Egypt: A rolling revolution
Egypt is the test case for the Arab Spring, politically and economically. It is the Arab world's most populous country and it has the most diversified economy and most mature financial institutions. Other North African economies that have had their own revolutions this year are either too small (Tunisia) or too badly damaged (Libya) to be candidates for much outside investment any time soon.
Egypt is the largest Middle Eastern economy where it is comparatively easy for outsiders to invest; in Saudi Arabia, by contrast, foreigners from outside the Gulf cannot directly own publically traded Saudi equities. Not that the Egyptian stock exchange is anywhere as large or liquid as London or Tokyo's. Brian Bandsma, a senior analyst with the investment management firm Vontobel, went to Cairo to scope out possible investments in 2010. He saw a few public companies that impressed him but the firm decided not to buy any of them because they were too thinly traded.
Western investors, who cheered the revolution, have yet to embrace Egypt as an investment opportunity, largely because of political uncertainty that is, in turn, paralyzing the country's economy. Even before clashes between protestors and the army broke out in November, tourism, a crucial industry, had ground to a halt. When revolution broke out in neighboring Libya, the many Egyptians who worked in that country's oil industry either came home or stopped sending money to their families. Egyptian unemployment, already high before the Arab Spring, has risen to about 40%.
Efforts by the Egyptian Central Bank to support the Egyptian pound and head off inflation had the side effect of making it possible for skittish investors to liquidate their Egyptian investments and take their money out of the country without getting killed on the exchange rate. Meanwhile, the bank's reserves have been nearly depleted and it was widely expected that Egypt, which rejected an International Monetary Fund loan in June, would have to make some kind of deal with the IMF within the next few months.
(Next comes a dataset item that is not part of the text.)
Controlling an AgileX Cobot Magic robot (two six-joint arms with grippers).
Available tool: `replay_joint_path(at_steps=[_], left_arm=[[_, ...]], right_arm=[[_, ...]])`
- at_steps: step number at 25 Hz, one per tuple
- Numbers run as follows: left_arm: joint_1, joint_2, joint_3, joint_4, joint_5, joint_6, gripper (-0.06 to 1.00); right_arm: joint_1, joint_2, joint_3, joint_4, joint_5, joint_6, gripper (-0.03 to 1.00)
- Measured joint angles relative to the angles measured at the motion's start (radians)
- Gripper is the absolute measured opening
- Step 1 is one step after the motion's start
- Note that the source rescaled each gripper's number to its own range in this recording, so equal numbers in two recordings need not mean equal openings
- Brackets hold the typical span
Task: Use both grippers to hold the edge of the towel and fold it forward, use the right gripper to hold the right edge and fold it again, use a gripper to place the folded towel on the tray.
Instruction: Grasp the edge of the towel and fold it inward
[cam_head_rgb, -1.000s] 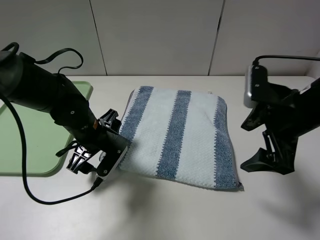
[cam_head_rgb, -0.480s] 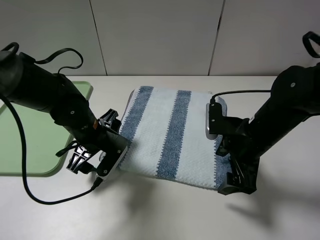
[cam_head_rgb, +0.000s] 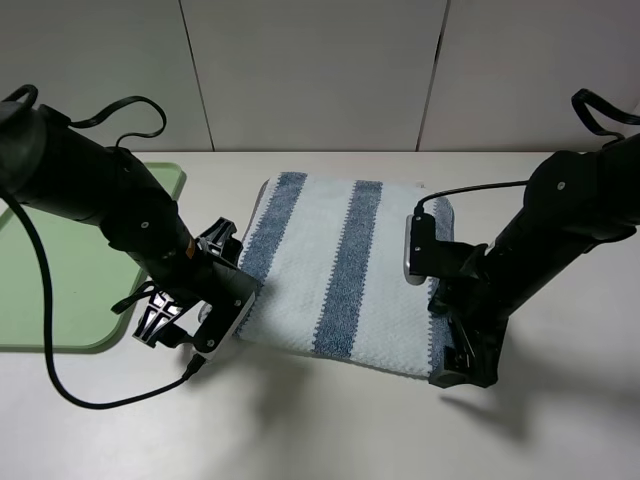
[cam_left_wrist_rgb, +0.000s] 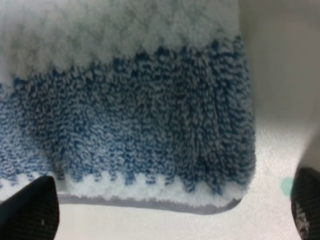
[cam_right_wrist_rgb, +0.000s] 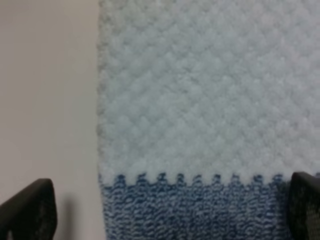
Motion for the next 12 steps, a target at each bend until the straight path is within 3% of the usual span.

And those are the things investors know about; what's really keeping institutions out of Egypt are countless unknown factors: What role will the military, which controls a sizable chunk of the country's real estate, ultimately play in the governing of Egypt? How will the Islamists of the Muslim Brotherhood and other parties fare in major elections? (Elections for the lower house of parliament began in late November to be followed by elections for the upper house and for a new president in spring 2012.)
Michael Daoud, head of Middle East equities at Auerbach Grayson, a New York brokerage specializing in the Middle East, says given all the uncertainty there's just no way to know when foreign capital will return to Egypt and other parts of the region that have been thrust into turmoil by the Arab Spring. He's more bullish on Egypt than many: he is tracking stable companies such as Juhayna Food Industries, which dominates the Egyptian market for milk and dairy products; energy products and services supplier Elsewedy Electric, and Cairo-based CIB Bank.
Still, he can't recommend that an interested foreign investor rush out and buy stakes in those companies. Not now, Daoud says. Things won't start to get clearer until the election returns start to come in.
"I'd rather be a little late," he says, "than too early."